States and local governments are lodging strong opposition to a Municipal Securities Rulemaking Board proposal that would specially designate issuers that voluntarily agree to file annual financial information to the board's EMMA system within 120 days of the end of their fiscal years.

In comment letters filed with the Securities and Exchange Commission last week, issuer groups and individual officials from states and localities warned that the "one-size-fits-all" voluntary initiative would be difficult if not impossible for many to achieve. Nonetheless, it may become a de facto standard, and the bonds of issuers that do not adhere to it could be unfairly harmed by the market, they warned.
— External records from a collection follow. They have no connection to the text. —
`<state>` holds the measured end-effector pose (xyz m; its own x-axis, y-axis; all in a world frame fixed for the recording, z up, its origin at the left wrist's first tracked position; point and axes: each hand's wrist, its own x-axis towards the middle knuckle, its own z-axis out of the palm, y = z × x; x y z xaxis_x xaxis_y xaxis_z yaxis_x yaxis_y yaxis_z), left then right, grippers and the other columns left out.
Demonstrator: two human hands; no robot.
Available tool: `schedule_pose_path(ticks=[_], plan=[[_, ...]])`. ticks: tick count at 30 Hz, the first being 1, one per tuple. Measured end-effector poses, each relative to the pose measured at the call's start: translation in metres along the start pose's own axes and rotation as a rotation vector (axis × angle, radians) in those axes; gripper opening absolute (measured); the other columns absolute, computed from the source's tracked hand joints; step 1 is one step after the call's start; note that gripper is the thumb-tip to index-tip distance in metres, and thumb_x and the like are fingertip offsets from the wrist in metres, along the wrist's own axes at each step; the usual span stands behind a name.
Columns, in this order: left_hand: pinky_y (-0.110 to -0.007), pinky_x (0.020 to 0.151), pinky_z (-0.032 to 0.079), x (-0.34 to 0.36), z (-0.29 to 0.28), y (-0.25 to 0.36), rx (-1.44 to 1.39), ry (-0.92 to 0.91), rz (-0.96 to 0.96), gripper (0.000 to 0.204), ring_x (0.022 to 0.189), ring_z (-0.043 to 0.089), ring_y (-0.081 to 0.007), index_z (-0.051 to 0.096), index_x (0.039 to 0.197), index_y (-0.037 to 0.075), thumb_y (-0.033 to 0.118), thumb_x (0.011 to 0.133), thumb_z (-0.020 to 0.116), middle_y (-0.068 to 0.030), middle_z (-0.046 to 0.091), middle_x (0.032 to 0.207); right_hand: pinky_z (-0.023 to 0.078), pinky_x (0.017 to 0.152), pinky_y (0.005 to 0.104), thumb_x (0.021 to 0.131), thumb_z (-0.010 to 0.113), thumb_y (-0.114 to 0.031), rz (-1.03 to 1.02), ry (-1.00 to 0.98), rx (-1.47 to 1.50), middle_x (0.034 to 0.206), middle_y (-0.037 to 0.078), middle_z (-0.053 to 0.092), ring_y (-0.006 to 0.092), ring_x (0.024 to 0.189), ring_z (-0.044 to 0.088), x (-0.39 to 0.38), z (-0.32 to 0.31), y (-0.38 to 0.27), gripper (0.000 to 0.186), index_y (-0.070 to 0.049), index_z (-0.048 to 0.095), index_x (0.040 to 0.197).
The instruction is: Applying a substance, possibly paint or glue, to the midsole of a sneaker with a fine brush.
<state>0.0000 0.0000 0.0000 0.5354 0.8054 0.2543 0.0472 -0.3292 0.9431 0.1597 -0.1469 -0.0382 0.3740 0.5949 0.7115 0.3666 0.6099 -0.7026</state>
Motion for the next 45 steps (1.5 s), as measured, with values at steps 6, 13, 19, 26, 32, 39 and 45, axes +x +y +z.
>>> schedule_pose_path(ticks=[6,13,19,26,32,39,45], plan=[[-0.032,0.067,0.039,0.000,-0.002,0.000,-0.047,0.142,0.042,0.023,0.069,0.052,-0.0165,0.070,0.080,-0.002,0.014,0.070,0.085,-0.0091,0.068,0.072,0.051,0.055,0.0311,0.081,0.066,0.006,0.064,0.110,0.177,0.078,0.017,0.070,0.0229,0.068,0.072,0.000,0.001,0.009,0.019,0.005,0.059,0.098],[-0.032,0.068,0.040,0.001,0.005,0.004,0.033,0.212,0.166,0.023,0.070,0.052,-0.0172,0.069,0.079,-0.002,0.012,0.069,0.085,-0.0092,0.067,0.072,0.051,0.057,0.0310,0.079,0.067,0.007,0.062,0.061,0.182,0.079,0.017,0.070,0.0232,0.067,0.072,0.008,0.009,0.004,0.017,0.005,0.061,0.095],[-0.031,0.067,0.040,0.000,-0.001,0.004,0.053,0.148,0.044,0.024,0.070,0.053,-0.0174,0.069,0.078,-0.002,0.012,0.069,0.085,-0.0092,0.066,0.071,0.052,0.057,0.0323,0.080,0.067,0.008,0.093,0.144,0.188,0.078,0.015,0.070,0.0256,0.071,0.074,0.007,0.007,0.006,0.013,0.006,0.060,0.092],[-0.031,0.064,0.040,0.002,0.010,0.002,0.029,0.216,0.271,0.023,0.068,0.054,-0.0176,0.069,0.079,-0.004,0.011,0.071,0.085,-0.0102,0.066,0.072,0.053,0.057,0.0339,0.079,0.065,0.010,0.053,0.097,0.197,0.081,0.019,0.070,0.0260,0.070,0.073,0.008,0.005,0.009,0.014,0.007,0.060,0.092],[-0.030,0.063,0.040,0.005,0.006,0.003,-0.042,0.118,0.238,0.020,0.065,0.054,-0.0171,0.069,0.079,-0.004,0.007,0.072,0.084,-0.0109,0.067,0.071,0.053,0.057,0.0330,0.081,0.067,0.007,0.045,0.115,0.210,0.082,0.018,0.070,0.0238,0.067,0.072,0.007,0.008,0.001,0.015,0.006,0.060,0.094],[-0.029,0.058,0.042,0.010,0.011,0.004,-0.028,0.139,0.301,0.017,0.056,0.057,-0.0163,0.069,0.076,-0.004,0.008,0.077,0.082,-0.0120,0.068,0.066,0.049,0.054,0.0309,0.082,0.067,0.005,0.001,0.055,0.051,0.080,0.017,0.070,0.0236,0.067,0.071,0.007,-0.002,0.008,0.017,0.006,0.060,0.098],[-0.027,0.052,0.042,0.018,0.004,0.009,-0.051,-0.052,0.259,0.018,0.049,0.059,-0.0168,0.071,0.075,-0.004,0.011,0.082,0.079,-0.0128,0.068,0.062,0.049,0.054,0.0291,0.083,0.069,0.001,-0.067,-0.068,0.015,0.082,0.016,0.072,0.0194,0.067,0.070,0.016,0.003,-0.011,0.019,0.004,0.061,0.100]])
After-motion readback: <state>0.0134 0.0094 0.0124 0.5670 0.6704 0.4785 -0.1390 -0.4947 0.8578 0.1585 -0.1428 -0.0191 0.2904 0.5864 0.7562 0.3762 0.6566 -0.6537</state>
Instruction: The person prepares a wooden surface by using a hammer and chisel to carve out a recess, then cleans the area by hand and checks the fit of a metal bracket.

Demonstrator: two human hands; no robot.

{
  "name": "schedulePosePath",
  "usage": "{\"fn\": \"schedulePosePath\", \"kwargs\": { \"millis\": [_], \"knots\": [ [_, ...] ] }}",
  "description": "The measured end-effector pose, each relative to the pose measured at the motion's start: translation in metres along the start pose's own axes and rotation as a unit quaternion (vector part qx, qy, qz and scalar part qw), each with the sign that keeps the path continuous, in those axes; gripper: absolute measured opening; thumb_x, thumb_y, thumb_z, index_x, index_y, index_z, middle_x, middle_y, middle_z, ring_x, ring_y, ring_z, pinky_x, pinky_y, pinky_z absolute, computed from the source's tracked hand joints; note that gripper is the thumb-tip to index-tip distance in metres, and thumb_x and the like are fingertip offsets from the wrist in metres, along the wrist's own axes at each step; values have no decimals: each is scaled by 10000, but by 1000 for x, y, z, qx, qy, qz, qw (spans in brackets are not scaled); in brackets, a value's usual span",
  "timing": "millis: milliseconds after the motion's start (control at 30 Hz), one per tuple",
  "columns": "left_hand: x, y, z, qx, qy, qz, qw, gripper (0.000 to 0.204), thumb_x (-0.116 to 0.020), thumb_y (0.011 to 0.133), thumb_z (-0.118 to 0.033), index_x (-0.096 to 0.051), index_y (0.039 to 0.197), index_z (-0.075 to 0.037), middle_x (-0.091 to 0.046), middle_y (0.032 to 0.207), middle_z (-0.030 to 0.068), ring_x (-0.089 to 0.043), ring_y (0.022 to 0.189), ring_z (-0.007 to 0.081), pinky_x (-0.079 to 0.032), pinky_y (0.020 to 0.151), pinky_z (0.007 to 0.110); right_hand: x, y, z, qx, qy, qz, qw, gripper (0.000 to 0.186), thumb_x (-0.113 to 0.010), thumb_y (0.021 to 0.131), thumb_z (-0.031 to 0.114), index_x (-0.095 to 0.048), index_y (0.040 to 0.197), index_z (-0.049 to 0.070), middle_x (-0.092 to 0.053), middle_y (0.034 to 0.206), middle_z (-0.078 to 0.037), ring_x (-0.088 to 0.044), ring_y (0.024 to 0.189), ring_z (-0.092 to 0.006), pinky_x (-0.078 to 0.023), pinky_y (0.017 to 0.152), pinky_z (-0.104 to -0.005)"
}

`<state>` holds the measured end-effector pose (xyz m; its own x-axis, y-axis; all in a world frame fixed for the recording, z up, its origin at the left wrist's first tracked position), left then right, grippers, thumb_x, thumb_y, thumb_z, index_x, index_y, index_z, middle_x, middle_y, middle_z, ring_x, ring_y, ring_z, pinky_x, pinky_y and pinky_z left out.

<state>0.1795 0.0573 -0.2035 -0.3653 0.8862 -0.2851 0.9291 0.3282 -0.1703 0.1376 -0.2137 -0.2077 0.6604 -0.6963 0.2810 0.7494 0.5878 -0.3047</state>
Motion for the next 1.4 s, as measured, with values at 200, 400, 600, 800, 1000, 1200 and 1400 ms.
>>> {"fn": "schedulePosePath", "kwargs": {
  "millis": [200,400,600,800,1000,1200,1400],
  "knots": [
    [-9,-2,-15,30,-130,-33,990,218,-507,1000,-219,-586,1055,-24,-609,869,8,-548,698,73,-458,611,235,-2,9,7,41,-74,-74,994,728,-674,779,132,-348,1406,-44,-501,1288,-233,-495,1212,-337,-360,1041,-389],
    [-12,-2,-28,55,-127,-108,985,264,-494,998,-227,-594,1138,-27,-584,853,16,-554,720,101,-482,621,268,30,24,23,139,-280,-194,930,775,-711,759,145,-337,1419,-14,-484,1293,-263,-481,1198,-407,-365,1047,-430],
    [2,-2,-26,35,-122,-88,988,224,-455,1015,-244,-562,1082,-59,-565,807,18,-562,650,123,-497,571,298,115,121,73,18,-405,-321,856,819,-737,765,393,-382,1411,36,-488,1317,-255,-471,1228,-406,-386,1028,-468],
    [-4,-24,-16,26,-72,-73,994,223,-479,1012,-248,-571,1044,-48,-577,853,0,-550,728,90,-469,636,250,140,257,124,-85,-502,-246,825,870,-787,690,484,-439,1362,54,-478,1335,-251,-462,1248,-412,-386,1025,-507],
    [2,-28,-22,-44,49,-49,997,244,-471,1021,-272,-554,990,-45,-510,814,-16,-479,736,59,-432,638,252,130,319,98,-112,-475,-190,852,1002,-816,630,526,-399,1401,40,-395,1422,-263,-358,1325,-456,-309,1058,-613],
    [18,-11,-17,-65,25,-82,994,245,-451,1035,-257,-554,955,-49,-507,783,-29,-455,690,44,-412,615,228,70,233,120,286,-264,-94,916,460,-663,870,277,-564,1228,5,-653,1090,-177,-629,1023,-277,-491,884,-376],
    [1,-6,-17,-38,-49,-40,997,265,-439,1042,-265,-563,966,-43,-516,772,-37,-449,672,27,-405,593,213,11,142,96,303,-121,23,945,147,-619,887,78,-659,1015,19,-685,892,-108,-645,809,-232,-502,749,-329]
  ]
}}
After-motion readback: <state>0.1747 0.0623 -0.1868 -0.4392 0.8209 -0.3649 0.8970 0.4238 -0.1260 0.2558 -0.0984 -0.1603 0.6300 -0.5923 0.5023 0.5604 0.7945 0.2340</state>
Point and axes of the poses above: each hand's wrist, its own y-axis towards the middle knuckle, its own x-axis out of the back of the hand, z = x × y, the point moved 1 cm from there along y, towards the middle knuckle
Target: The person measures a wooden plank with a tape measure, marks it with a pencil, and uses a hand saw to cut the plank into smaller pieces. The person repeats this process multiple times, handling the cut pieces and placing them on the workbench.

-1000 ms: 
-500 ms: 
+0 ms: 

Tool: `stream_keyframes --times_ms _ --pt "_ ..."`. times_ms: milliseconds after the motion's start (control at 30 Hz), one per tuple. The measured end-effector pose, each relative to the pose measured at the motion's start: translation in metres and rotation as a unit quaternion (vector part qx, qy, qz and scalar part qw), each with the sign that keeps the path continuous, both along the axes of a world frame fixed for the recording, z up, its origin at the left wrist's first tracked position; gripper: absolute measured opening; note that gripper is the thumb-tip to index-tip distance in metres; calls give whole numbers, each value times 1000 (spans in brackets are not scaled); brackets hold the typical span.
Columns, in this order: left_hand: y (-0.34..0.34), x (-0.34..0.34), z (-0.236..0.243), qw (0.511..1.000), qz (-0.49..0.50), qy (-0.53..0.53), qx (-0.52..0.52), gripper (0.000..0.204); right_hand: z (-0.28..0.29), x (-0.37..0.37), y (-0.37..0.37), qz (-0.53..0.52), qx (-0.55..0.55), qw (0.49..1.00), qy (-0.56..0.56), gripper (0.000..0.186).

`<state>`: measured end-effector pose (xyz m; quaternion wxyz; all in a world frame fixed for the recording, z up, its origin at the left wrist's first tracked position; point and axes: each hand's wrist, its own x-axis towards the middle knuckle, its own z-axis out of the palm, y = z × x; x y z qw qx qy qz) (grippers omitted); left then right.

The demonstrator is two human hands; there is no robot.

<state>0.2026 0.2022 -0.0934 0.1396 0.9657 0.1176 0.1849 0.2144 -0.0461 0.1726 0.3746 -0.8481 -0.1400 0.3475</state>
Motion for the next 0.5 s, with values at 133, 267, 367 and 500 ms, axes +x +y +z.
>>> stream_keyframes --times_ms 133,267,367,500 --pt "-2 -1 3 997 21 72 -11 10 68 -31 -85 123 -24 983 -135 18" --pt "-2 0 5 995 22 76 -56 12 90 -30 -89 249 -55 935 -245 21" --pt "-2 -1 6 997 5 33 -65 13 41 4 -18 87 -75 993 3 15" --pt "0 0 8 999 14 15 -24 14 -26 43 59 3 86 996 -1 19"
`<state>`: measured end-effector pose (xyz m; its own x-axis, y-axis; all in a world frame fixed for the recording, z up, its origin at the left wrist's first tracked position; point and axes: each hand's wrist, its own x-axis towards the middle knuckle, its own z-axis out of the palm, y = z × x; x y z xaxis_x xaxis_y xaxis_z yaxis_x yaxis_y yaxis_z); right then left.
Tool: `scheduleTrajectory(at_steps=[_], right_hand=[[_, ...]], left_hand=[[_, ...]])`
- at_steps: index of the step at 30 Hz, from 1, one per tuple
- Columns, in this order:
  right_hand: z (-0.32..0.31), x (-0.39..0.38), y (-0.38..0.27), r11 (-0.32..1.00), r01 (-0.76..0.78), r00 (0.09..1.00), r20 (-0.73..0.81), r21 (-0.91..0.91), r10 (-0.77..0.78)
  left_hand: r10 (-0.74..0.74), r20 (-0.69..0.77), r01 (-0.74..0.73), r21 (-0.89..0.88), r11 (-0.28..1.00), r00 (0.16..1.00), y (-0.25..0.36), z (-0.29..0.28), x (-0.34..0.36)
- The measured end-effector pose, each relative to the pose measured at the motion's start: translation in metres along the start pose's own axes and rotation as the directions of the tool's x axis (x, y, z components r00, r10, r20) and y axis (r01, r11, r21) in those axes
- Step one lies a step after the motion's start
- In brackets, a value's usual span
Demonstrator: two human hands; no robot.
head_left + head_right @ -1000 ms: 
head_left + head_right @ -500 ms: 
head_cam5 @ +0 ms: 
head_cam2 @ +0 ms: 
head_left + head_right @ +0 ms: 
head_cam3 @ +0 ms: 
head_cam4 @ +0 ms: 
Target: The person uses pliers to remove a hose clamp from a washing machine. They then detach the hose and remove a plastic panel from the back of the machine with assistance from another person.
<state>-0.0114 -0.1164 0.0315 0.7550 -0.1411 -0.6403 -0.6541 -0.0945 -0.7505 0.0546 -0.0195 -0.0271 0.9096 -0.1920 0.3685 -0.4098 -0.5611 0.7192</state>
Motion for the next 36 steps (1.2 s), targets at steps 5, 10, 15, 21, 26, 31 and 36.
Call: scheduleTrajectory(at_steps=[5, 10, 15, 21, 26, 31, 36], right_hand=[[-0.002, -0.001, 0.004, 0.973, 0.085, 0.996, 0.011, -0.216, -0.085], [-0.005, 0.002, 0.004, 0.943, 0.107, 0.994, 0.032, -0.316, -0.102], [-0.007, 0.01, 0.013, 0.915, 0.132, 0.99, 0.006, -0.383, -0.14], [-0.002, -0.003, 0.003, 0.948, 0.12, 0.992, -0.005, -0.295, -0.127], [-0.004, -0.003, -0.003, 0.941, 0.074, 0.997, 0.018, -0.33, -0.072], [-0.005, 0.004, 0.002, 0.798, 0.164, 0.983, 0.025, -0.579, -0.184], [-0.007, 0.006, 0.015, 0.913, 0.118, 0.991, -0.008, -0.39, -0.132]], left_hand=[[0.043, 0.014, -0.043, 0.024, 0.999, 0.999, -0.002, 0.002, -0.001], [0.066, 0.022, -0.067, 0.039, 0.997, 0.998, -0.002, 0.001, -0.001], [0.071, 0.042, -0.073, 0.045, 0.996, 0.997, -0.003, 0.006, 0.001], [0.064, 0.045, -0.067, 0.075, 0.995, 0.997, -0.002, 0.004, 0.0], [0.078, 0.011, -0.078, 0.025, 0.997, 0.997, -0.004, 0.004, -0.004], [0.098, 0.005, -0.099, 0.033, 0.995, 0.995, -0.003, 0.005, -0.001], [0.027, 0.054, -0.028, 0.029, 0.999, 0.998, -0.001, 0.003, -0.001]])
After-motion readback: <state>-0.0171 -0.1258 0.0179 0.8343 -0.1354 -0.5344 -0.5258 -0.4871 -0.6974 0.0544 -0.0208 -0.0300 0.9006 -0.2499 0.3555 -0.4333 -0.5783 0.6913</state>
The Government Finance Officers Association, which represents 17,000 issuer officials in the United States and Canada, cautioned that holding to a 120-day deadline may persuade a number of governments to abandon filing comprehensive annual financial reports altogether in favor of "a plain set of basic financial statements." Many issuers struggle just to meet GFOA's 180-day deadline for its Certificate of Achievement program, the group noted.

"We believe setting an 'ideal' deadline of 120 days is unnecessary, arbitrary, and likely harmful to the quality of financial reporting," wrote GFOA executive director Jeffrey Esser.

In an interview, Esser stressed that GFOA is generally supportive of three other MSRB initiatives, which would give special designations to issuers that: receive a GFOA Certificate of Achievement for excellence in financial reporting; voluntarily adhere to generally accepted accounting principles as established by the Governmental Accounting Standards Board; or submit a Web link to their investor relations or other financial or operating information.

He characterized the voluntary proposals as "a major step forward" in providing investors and the public with information that governments already disclose.

"The only major concern we have is what is currently voluntarily but it becomes a de facto standard of providing audited financial statements within 120 days, because that would be very difficult for many governments and if some tried to do that it would actually decrease the quality of the financial information," he said.

Esser said that the 120-day deadline also would be difficult for governments with multiple, legally separate component units, over which they often have little practical control. Some governments would have to rely much more on estimates in their financial reports rather than actual results to meet the 120-day deadline, he warned. In addition, he said, there are simply a limited number of fully qualified audit firms that specialize in governmental accounting standards.

In a separate comment letter to the SEC, Dean Martin, chief financial officer of Inland Empire Utilities Agency, and a member of GFOA's committee on governmental debt management, said "there is little doubt" that the voluntary undertaking "will become the expectation, and many jurisdictions that will fail to meet this standard will carry figurative 'black eye' in the mind of investors."

I also fear that politicians, for purely political reasons, would hold their local finance staff accountable to such a standard," wrote Martin, who was providing comments that were personal and not made on behalf of GFOA or Inland Empire. "This could prove counterproductive to the intent of the site, which is to encourage and promote timely and accurate reporting. Pressure to meet 120-day standard might well result in less accurate reporting as the staff and auditors push to meet an unrealistic deadline."

While generally supportive of the three other undertakings, GFOA nonetheless recommended a few tweaks to them, such as eliminating the reference to GASB from the generally accepted accounting principles undertaking, partly to reflect that many issuers are nonprofits that adhere to standards set by the Financial Accounting Standards Board.